◆ TRY IT ◆
Begin at the line below that has "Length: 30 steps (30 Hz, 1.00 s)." and stop after the line that has "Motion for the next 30". Please restate only those lines, word for word.

(Records from a collection)

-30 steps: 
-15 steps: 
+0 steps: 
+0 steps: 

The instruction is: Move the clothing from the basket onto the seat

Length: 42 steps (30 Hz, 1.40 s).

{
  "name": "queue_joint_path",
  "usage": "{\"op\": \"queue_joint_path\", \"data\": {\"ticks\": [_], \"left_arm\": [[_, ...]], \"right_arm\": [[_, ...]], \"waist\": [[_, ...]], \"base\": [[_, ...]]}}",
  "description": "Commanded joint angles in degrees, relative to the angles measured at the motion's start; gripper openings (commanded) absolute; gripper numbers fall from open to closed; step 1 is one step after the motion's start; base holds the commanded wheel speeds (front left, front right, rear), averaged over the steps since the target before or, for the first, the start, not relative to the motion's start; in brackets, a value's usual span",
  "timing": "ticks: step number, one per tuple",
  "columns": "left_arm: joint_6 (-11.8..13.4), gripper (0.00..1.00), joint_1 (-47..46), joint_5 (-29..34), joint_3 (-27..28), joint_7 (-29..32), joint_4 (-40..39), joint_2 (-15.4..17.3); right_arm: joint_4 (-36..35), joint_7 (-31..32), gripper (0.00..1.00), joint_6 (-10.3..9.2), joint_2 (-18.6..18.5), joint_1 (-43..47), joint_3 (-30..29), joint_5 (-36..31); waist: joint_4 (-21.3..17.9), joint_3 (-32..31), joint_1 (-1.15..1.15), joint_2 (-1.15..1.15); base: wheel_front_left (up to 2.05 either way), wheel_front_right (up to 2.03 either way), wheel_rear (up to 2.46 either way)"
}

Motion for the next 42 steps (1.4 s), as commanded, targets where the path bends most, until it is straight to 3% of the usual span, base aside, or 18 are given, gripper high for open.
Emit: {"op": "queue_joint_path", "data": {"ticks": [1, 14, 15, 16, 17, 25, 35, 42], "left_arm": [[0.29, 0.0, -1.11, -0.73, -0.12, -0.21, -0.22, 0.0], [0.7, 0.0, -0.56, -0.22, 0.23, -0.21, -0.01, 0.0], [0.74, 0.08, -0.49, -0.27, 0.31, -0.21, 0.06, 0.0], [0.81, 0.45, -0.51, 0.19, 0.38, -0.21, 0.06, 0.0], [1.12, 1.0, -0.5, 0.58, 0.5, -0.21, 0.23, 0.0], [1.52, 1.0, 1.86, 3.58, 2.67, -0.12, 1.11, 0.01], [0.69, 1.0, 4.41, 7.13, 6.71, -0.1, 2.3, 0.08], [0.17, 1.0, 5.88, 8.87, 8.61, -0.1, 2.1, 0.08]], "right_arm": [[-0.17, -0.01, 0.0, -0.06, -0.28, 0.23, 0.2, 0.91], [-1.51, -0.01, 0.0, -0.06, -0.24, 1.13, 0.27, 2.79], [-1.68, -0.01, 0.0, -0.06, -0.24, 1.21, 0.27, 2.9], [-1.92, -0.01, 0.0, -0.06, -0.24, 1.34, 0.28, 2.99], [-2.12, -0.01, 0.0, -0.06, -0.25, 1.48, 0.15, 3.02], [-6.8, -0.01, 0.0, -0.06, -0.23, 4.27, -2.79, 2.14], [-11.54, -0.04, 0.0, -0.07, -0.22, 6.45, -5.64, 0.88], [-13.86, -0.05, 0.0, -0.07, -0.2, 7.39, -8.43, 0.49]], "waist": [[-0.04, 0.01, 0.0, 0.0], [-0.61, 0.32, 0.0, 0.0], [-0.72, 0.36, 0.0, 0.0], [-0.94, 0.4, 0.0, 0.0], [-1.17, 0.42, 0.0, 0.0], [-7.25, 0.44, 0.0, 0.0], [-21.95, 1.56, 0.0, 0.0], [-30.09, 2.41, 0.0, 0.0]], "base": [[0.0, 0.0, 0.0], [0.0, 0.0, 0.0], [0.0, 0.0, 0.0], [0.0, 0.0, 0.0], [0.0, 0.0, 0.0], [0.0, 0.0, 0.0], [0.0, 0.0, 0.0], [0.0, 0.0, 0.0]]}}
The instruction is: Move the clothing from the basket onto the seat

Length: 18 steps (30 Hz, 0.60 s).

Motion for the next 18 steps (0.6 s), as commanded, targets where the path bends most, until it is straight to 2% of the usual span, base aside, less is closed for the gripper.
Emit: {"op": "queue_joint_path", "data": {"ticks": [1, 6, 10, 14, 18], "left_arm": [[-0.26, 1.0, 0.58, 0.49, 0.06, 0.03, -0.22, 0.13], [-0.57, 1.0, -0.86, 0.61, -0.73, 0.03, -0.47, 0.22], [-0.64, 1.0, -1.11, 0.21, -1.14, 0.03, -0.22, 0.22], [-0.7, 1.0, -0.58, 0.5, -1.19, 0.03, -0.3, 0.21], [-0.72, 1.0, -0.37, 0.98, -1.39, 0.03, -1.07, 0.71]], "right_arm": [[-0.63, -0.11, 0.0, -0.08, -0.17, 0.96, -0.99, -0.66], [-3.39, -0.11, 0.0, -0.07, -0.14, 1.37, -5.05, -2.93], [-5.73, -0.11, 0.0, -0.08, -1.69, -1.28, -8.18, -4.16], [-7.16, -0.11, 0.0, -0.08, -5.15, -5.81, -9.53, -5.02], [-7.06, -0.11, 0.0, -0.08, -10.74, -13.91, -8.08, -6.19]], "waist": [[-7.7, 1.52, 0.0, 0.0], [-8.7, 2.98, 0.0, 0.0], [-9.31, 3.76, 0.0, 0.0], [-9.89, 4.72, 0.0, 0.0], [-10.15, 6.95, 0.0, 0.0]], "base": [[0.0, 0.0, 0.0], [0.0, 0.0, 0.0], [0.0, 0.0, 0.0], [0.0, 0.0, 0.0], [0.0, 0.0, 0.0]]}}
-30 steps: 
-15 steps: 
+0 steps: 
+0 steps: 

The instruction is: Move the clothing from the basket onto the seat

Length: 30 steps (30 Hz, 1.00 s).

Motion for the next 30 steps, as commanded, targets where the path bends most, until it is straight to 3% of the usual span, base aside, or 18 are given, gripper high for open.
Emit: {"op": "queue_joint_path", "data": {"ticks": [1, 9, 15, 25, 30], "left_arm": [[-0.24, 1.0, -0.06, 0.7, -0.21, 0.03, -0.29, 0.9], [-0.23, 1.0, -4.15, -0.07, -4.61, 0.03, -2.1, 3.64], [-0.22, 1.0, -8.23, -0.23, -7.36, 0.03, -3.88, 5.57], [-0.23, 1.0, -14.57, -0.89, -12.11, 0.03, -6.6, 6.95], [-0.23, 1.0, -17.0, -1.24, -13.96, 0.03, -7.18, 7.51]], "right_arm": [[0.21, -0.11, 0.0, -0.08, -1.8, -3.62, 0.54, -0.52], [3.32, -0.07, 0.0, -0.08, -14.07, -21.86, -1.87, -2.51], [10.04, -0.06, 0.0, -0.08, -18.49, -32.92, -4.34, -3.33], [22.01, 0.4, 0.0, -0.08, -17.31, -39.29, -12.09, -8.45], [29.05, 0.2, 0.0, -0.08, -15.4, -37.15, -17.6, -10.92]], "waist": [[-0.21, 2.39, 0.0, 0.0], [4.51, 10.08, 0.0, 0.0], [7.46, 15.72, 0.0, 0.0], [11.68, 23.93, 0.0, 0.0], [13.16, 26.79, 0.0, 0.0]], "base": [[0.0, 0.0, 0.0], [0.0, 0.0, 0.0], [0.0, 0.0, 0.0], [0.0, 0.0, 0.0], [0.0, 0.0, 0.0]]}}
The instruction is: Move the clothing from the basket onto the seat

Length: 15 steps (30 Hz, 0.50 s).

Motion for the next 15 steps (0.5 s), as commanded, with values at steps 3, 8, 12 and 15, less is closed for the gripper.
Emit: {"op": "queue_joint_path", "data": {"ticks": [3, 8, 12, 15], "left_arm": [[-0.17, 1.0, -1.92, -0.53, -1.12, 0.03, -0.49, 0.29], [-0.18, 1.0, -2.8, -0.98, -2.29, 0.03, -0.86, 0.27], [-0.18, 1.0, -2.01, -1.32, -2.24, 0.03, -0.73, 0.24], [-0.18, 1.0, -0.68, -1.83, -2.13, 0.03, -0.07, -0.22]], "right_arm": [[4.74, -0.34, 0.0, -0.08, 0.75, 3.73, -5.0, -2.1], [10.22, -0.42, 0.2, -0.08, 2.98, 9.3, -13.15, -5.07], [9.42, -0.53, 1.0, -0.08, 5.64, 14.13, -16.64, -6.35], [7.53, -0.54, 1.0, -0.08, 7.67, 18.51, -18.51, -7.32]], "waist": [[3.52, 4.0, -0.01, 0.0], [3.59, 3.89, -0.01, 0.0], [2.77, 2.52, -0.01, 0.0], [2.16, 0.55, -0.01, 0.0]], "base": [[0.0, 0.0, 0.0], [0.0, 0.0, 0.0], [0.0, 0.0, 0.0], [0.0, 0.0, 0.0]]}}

◆ TASK ANSWER ◆
Length: 30 steps (30 Hz, 1.00 s).

Motion for the next 30 steps, as commanded, targets where the path bends most, until it is straight to 3% of the usual span, base aside, or 18 are given, gripper high for open.

The answer has been fully written out.